FAME. FORTUNE. JELLYFISH.

When an aspiring young actress accepts an invite to a fading A-lister’s home, she soon learns the terrifying secrets of the Hollywood Elite.

Review:

I was catching up on episodes of the This Is Horror podcast, and toward the end of last year, Danger Slater was a guest. In his interview, he talks about his books, his life, and trying every type of Kit Kat bar. By the end of this interview, I had bought both Starlet and Moonfellows. Earlier this week I read Starlet in one sitting, and I immediately knew that Danger Slater is an author that I now have need to read everything he writes.

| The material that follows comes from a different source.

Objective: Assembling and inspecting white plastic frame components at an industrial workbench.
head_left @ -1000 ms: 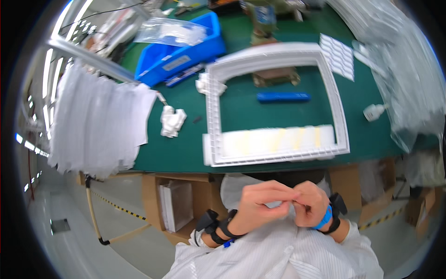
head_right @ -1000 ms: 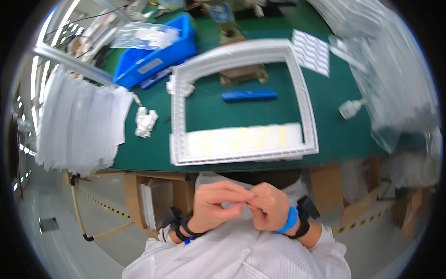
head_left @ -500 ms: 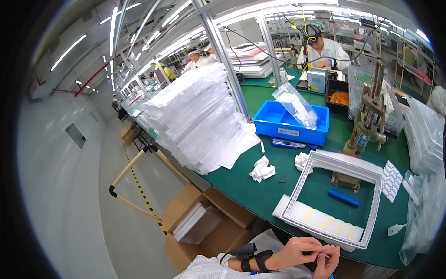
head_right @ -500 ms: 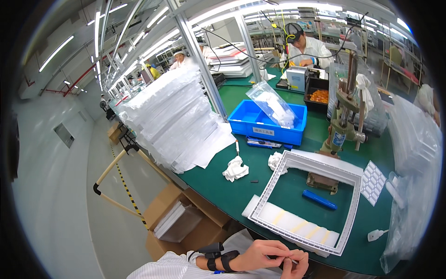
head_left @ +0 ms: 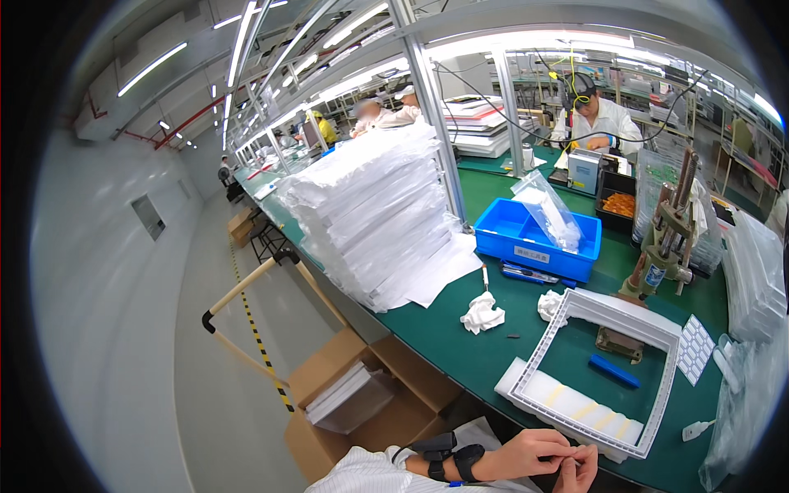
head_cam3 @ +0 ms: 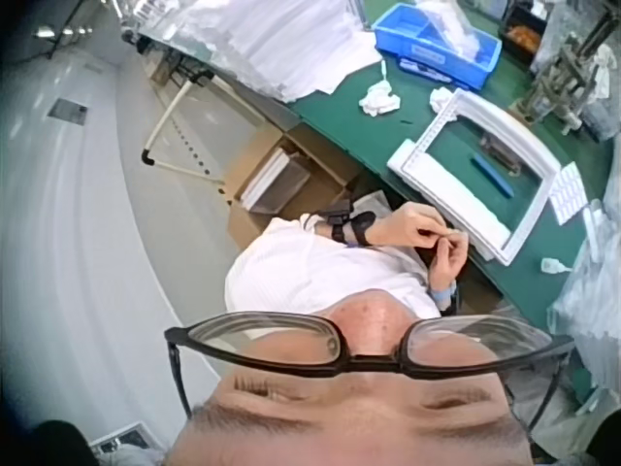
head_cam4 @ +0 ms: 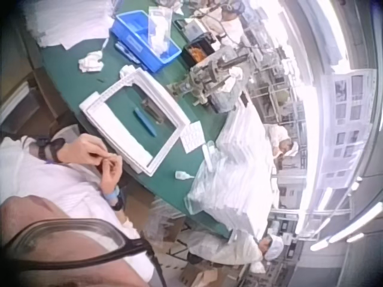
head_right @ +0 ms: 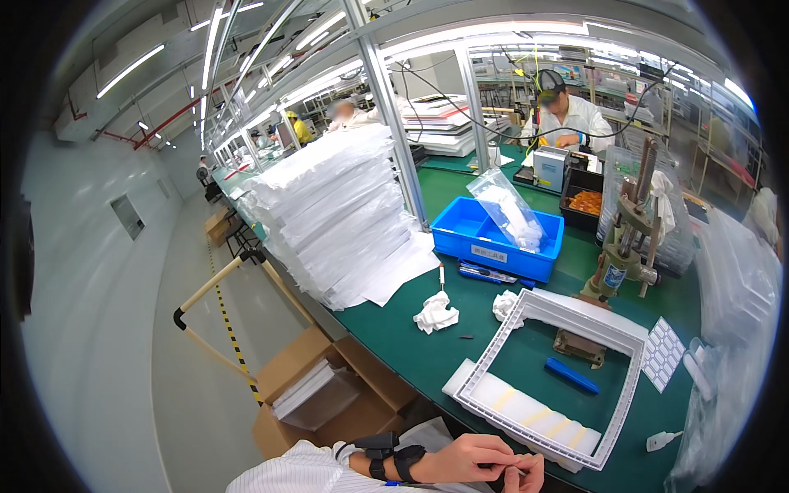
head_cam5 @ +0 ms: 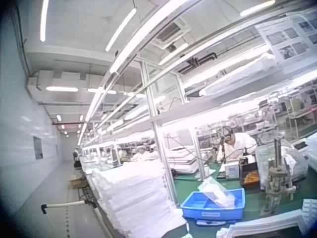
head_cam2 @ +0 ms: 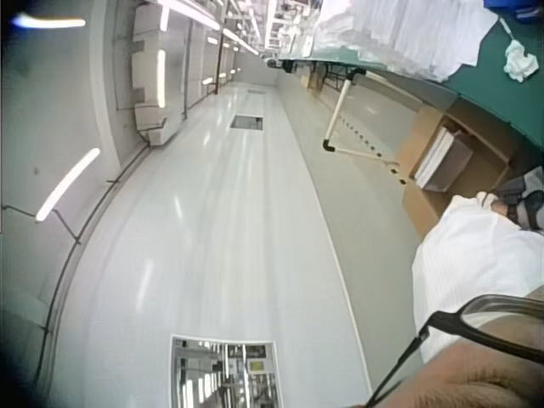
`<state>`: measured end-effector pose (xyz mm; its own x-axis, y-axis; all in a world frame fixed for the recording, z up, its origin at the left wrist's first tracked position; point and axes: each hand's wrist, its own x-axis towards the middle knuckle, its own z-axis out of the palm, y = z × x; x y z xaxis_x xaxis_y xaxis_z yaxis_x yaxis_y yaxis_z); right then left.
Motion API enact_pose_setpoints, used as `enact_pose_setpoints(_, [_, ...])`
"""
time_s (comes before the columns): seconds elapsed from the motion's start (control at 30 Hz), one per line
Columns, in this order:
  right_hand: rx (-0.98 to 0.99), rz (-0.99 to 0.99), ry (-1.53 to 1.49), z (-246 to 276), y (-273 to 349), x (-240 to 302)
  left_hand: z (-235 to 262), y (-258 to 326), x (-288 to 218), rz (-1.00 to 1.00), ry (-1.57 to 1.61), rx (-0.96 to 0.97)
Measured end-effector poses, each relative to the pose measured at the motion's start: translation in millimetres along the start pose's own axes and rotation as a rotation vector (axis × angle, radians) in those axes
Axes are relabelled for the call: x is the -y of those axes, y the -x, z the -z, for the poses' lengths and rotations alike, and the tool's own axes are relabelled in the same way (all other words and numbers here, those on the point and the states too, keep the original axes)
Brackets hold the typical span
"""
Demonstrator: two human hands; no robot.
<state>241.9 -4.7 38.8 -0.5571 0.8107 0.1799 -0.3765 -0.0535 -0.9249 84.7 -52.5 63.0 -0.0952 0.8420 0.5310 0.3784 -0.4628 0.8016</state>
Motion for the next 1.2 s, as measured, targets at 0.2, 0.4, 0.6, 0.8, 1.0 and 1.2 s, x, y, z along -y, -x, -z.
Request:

Starlet stars with Deja Seawright, an aspiring Hollywood actress from Eau Claire, Wisconsin, struggling to get jobs but continuing to audition every day. She runs into Brandon Bowers at pizza place. He was once a famous A list actor who had started to fade a long time ago. Brandon and Deja start a texting relationship while he is filming on location, and on his first night back in Los Angeles, she is invited over for what might the last night of her life.

Danger Slater has written a body horror novel that is funny, fast paced, and entertaining. At the core of the story are the tropes of the girl who is trying to make it to stardom and the actor who will do anything to stay relevant, but his telling is so far removed from what other authors would do with the same prompt that it almost feels like he is the first person to write about this. One of the things that makes this work the most is that Slater never takes the story or the writing too seriously. He uses jokes and weirdness throughout so that when the real jokes and weirdness happens, we are already conditioned to believe them. This causes Starlet to be a success even when it could be the most bonkers story that I read this year.

Starlet is inspired by the allegations against Armie Hammer, but Slater goes far beyond the cannibalism fantasies that Hammer was accused of sharing in Instagram DMs. Slater uses this only as the genesis of the idea, and the things that Brandon Bowers does makes Hammer’s ideas seem almost normal. I enjoyed this novella from beginning to end, and all of the twists and turns made sense in a nonsensical way, proof that Danger Slater knows how to come up with a crazy story and execute it in a way that makes it all believable.